Retype the data below exactly, skipping pictures.

START Information supplied

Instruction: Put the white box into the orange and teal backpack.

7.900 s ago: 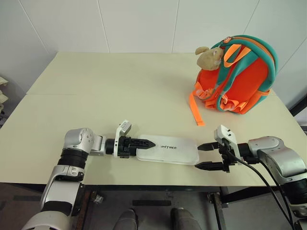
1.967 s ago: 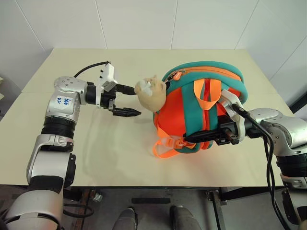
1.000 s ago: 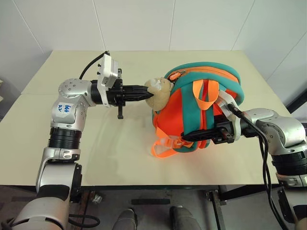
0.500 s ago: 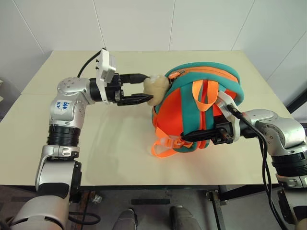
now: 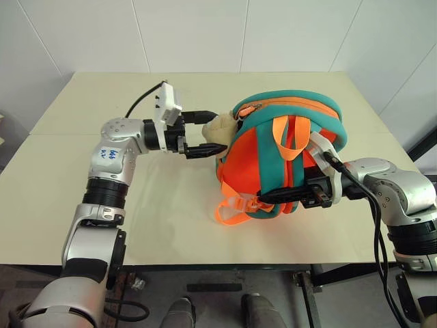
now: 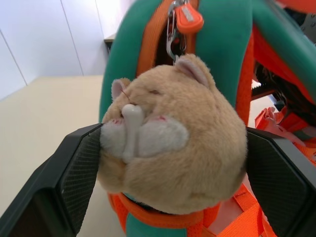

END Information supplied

**Response area:**
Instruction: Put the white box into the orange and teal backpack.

7.900 s ago: 
1.967 s ago: 
1.000 s ago: 
0.500 s ago: 
now: 
now: 

For this exercise, the work is now complete.